References

  • Whitlock & Schluter, Chapter 5: Probability
  • Optional: Aho, Foundational and Applied Statistics for Biologists with R

Classical Probability

At its core, statistics is about probabilities and probabilistic inference. So we need to build some common vocabulary to talk about probability.

Terminology

Let’s start with some of the basics:

\(\Rightarrow\) Question: What is a variable?

Answer
  • Something whose value can change.

For example, the formula for instantaneous velocity of a falling body is:

\[f(t) = gt\]

  • where \(g=9.8m/s^2\) is acceleration due to gravity (a constant), and
  • \(t = time (sec)\) (a variable)

Deterministic vs. probabilistic models

\(\Rightarrow\) Q: What is a deterministic model?

Answer
  • Something that when given the same inputs, will always produce the same output.
  • Such models are useful conceptually, but almost never characterize real-world phenomena.

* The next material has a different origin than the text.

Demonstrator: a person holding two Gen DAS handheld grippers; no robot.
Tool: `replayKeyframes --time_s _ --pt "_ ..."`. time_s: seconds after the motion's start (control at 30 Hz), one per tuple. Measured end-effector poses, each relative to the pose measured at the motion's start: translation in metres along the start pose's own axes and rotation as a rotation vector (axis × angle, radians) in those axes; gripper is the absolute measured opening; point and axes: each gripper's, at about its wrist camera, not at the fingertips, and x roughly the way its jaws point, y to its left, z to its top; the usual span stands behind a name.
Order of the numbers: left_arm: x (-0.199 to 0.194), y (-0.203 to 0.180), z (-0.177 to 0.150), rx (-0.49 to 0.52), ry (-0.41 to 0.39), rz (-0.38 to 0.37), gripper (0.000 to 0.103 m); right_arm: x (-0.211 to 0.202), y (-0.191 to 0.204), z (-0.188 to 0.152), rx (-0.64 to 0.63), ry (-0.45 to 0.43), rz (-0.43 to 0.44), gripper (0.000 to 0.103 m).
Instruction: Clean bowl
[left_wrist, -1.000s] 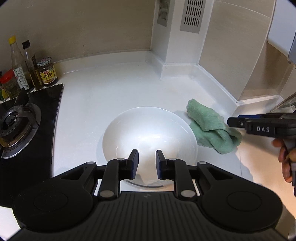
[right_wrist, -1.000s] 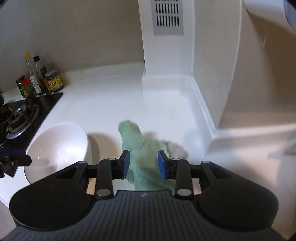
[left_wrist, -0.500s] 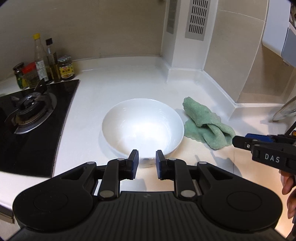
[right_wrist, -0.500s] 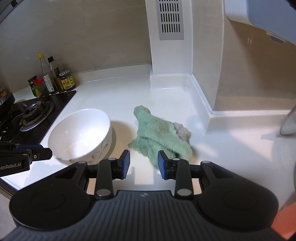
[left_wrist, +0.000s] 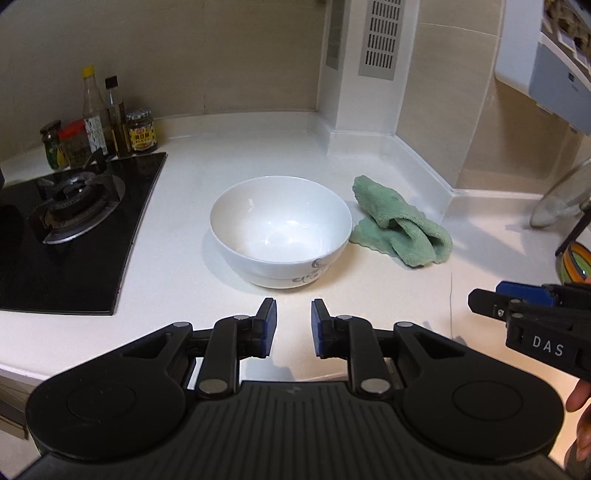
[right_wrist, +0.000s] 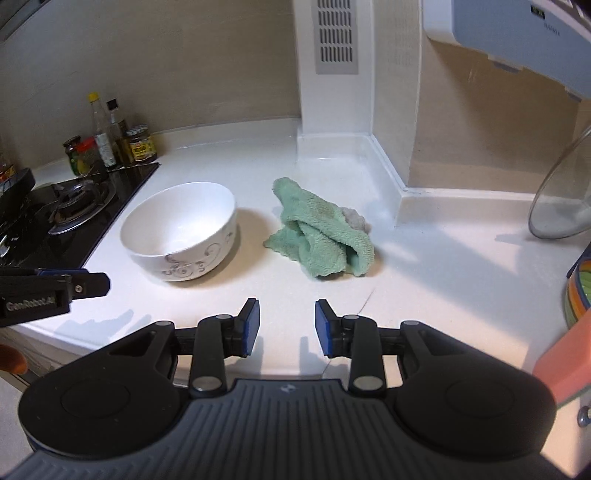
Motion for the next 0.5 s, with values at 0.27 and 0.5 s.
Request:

\(\Rightarrow\) Q: What is a probabilistic model?

Answer
  • A model that incorporates random variables.
  • Such models need not produce exact outputs, but the most probable outcome.

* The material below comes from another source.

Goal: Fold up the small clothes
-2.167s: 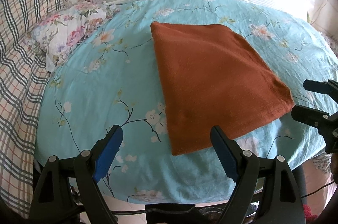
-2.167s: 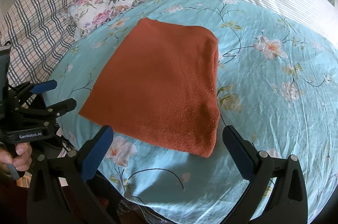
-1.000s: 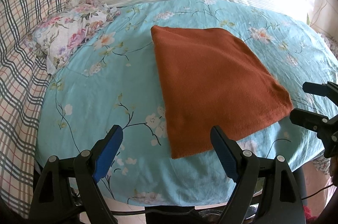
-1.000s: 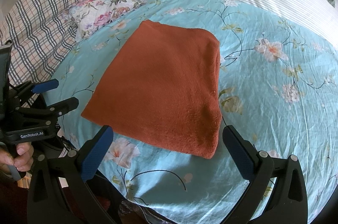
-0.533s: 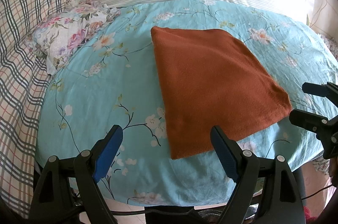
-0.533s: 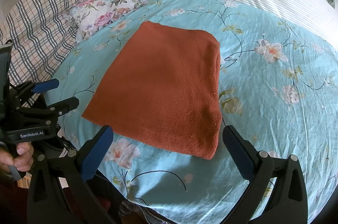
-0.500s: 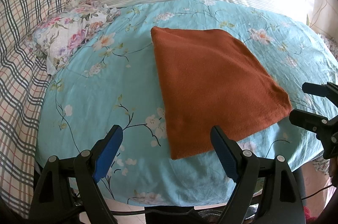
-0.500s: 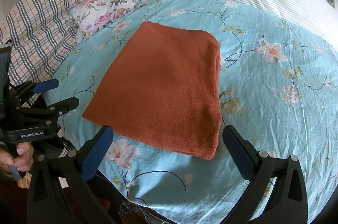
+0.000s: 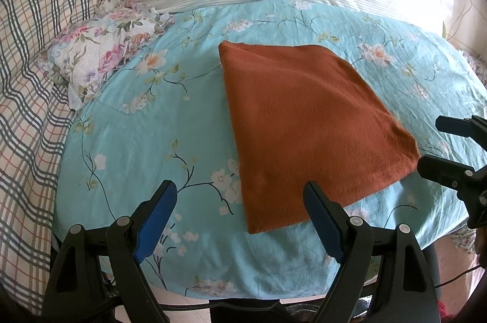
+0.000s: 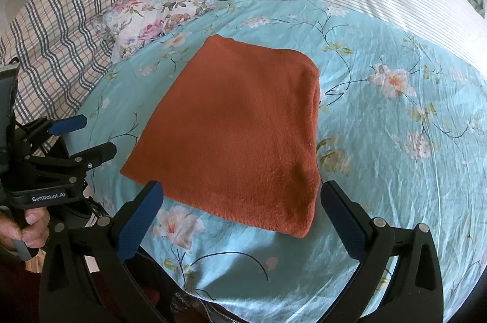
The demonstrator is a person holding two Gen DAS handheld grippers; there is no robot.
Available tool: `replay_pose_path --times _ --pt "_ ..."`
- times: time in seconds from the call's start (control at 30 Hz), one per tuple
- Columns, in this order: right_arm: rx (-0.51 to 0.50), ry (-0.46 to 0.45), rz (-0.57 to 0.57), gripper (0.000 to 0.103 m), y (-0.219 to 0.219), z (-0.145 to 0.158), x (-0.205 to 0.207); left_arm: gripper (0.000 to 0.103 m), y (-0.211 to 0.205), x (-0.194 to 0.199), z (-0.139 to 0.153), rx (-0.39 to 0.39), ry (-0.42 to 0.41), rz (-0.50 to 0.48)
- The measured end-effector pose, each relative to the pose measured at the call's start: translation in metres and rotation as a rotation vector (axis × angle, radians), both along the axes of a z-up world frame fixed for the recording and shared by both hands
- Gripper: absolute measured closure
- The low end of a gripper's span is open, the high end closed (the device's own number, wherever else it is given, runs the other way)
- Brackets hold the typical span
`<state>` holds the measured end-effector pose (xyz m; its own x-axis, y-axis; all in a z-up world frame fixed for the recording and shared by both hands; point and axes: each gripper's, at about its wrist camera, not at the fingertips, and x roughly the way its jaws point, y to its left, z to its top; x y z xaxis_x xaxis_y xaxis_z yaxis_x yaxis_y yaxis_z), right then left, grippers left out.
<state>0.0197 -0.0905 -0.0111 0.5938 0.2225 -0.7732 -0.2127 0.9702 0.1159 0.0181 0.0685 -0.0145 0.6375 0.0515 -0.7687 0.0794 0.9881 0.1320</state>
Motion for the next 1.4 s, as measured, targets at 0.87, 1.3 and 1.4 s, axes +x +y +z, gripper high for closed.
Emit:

For example, a probabilistic model for the instantaneous velocity of a falling body is:

\[f(t) = gt + \varepsilon\]

  • where \(\varepsilon\) represents measurement error, and
  • the expected value of \(\varepsilon\) is zero: \(\bar{\varepsilon} = 0\).
  • Values of \(\varepsilon\) that are close to zero will occur with the highest frequency.
  • This value represents the maximum likelihood.

Random variables and random trials

When we do experiments with an unknown outcome, we need a common framework for thinking about the process and outcomes. Let’s review some basic concepts:

\(\Rightarrow\) Q: What is a random variable?

Answer
  • Something whose value cannot be known preceding a measurement (a.k.a. trial).

\(\Rightarrow\) Q: What is a random trial?

Answer
  • A process with two or more possible outcomes that are not predictable.

\(\Rightarrow\) Q: What is an event?

Answer
  • An observed outcome of a random trial.

\(\Rightarrow\) Q: What is a probability, in terms of random trials?

Answer
  • The proportion of random trials with a particular outcome.
  • The probability always between zero and one: \(0 \le P \le 1\)

In mathematical notation, we can write:

\[P[A] = \frac{N(A)}{N}\]

Which is to say, “the probability of event \(A\)” equals the proportion of events with outcome \(A\) relative to all possible outcomes.

Probability Distributions

A probability distribution describes the probabilities of all possible outcomes of a random variable.

Quantitative random variables

Discrete vs. continuous distributions describe situations in which there are a limited vs. an infinite number of outcomes.

Some terminology

To write mathematical formulas for distributions, we need some notation to describe random variables, outcomes, and probability distributions:

  • A random variable, \(X\)
  • A (continuous) random variable outcome, \(x\)
  • Discrete variable outcomes are called mass points \(x_i\)
  • A PDF, \(f(x)\)
  • The output generated by a PDF, a \(density\)
  • A cumulative distribution function (CDF), \(F(x)\)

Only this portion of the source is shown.